Se ganó el favor del público en festivales, tenía todos los puntos para triunfar en las salas y, sin embargo, naufragó.
Quizá recupere a su merecido público en el mercado digital. La última película de Edgar Wright sorprende positivamente sin bajar el tono desenfrenado de Zombies party (2004) y Arma fatal (2007). En realidad, ¿de qué hablan las películas?, pregunté en un cine forum que organizamos para un grupo de niños. Silencio dramático y mi respuesta: “las películas cuentan historias donde los niños juegan a ser mayores y, viceversa, los mayores se disfrazan de críos”. Aborda, en definitiva, el problema del tiempo, cómo nos desubica o, incluso, provoca una crisis de identidad. En Box of moonlight (1996) de Tom Dicillo, por ejemplo, John Turturro intentaba retroceder o ralentizar ese maligno reloj después de descubrir con auténtico horror su primera cana. Tempus fugit. A ciertas edades, muchos empiezan a combatir ese tiempo que, de repente, parece adquirir una mayor presencia y se vuelve una auténtica amenaza para cualquiera que pretenda instalarse en esa etapa de supuesta plenitud. El cine ha explorado esta lucha, sobre todo, siguiendo dos líneas argumentales: la tentación mefistofélica de vencerla o, una más terrenal, reagrupar elementos del pasado, con idea de reconstruir ese espejo adorado de la juventud o remediar un estigma, una causa que dejamos perdida o una asignatura pendiente.

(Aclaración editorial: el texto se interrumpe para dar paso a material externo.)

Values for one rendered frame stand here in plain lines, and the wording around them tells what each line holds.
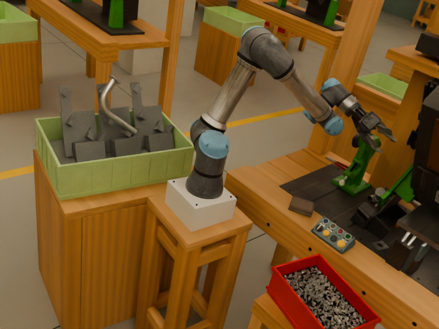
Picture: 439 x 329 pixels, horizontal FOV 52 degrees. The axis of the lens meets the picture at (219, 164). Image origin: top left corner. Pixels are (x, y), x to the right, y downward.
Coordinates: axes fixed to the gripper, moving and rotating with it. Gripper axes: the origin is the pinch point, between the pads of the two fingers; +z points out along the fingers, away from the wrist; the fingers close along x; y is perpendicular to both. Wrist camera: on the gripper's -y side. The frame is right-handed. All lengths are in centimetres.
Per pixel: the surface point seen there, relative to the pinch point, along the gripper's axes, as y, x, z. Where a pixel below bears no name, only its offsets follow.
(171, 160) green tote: -9, -71, -57
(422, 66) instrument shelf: 7.2, 29.8, -14.3
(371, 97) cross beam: -33.5, 21.5, -23.9
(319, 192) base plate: -22.5, -29.5, -4.5
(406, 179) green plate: 9.6, -6.6, 14.6
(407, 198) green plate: 6.6, -10.3, 19.9
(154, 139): -17, -72, -73
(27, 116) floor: -166, -158, -228
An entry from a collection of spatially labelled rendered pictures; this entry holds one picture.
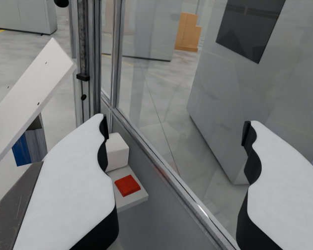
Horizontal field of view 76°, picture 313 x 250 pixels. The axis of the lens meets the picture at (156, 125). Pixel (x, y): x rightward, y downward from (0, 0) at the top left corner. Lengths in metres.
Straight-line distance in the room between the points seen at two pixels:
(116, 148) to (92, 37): 0.45
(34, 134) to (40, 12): 7.02
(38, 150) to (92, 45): 0.44
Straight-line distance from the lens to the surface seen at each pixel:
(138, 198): 0.83
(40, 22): 7.66
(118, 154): 0.85
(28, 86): 0.67
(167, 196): 0.79
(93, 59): 0.91
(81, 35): 0.90
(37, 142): 0.70
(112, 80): 1.02
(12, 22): 7.92
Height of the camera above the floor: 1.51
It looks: 32 degrees down
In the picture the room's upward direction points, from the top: 11 degrees clockwise
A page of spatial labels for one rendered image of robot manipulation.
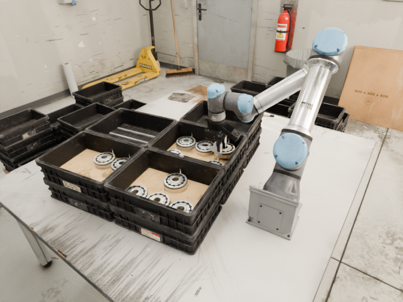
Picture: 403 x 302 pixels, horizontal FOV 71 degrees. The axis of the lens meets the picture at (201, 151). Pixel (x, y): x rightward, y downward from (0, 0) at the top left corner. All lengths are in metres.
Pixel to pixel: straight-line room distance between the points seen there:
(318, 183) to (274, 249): 0.50
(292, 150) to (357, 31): 3.06
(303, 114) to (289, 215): 0.39
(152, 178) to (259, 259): 0.57
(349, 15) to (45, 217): 3.62
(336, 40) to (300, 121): 0.31
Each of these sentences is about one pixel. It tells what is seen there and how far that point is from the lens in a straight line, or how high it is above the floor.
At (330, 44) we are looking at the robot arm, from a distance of 1.17.
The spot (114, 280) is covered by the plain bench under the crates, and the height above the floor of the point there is 0.70.
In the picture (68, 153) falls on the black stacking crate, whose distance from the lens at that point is 1.57.
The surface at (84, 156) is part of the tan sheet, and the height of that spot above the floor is 0.83.
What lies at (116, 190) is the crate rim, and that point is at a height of 0.93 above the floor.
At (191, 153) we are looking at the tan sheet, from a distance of 1.46.
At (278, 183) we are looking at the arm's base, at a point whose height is 0.92.
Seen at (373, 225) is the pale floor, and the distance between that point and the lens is 2.52.
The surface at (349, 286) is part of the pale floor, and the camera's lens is 2.10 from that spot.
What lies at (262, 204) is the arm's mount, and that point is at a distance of 1.18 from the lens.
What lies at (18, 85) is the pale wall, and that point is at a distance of 4.47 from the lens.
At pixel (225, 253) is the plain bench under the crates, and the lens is 1.19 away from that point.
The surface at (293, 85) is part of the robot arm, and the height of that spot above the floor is 1.21.
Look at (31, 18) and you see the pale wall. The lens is 4.47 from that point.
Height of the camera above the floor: 1.65
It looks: 34 degrees down
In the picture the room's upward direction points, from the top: 1 degrees counter-clockwise

En The World’s end, última astracanada de Edgar Wright, el director juega con ambas posibilidades: la reunión de unos amigos, después de 16 años, para superar ese reto no alcanzado en la juventud, colisiona con el encuentro fantasmático de una invasión de ultracuerpos. La irrupción de unos seres desposeídos de identidad que intentan seducirte bajo el amable manto de la juventud y la inmortalidad desplaza por una parte el argumento principal, intensifica el tono destarifado y gamberro de la película, pero también da un revés interesante a la trama. Ya no se reduce al ansia de juventud o a la búsqueda del tiempo perdido, sino a una lucha más importante que no conoce edad. La que cualquiera debería librar ante la posibilidad o el riesgo de dejar de ser uno mismo, aunque sea a base de conservar el deterioro físico, presente con alegría en los cuerpos incombustibles de Simon Pegg, Nick Frost y compañía.
Un año antes, otro Apocalipsis interrumpe también un reencuentro de viejos amigos en la película española Fin (2012), de Jorge Torregrosa, que resultaba un auténtico fiasco al utilizar, exceptuando a Maribel Verdú, un conjunto de atractivos treintañeros haciendo de cuarentones, pretendiendo conservar la premisa original de la novela de David Monteagudo: las heridas del tiempo. Ejemplo de cine que habla de cosas que luego, tristemente, visualiza mal. No, en determinados casos, es inconcebible. A veces, una película deja de funcionar en cuanto la cámara miente. Y la madurez no se debe falsear. Nunca dará un buen paisaje sin arrugas.